WHAT IS NEEDED: The whole listing is to be retyped exactly as it appears.

DATA:
--- START ---

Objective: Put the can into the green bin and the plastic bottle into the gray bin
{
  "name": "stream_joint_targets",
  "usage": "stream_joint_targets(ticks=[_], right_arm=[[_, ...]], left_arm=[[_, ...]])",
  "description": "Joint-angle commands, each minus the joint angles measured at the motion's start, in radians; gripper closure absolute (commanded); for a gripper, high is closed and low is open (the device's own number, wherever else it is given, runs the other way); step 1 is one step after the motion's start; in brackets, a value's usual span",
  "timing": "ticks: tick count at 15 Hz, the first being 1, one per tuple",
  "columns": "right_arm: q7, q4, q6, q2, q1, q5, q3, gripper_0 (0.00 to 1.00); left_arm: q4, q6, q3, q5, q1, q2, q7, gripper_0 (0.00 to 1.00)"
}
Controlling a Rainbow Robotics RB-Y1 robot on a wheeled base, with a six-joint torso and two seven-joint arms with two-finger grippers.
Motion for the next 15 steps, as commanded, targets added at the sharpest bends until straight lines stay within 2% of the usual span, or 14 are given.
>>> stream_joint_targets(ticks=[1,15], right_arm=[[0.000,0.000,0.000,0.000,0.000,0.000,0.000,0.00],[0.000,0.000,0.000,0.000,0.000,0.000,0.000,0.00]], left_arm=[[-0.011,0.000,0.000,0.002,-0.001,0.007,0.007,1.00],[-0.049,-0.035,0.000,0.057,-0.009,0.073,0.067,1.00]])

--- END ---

RESPONSE AREA:
Objective: Put the can into the green bin and the plastic bottle into the gray bin
{
  "name": "stream_joint_targets",
  "usage": "stream_joint_targets(ticks=[_], right_arm=[[_, ...]], left_arm=[[_, ...]])",
  "description": "Joint-angle commands, each minus the joint angles measured at the motion's start, in radians; gripper closure absolute (commanded); for a gripper, high is closed and low is open (the device's own number, wherever else it is given, runs the other way); step 1 is one step after the motion's start; in brackets, a value's usual span",
  "timing": "ticks: tick count at 15 Hz, the first being 1, one per tuple",
  "columns": "right_arm: q7, q4, q6, q2, q1, q5, q3, gripper_0 (0.00 to 1.00); left_arm: q4, q6, q3, q5, q1, q2, q7, gripper_0 (0.00 to 1.00)"
}
Controlling a Rainbow Robotics RB-Y1 robot on a wheeled base, with a six-joint torso and two seven-joint arms with two-finger grippers.
Motion for the next 15 steps, as commanded, targets added at the sharpest bends until straight lines stay within 2% of the usual span, or 14 are given.
>>> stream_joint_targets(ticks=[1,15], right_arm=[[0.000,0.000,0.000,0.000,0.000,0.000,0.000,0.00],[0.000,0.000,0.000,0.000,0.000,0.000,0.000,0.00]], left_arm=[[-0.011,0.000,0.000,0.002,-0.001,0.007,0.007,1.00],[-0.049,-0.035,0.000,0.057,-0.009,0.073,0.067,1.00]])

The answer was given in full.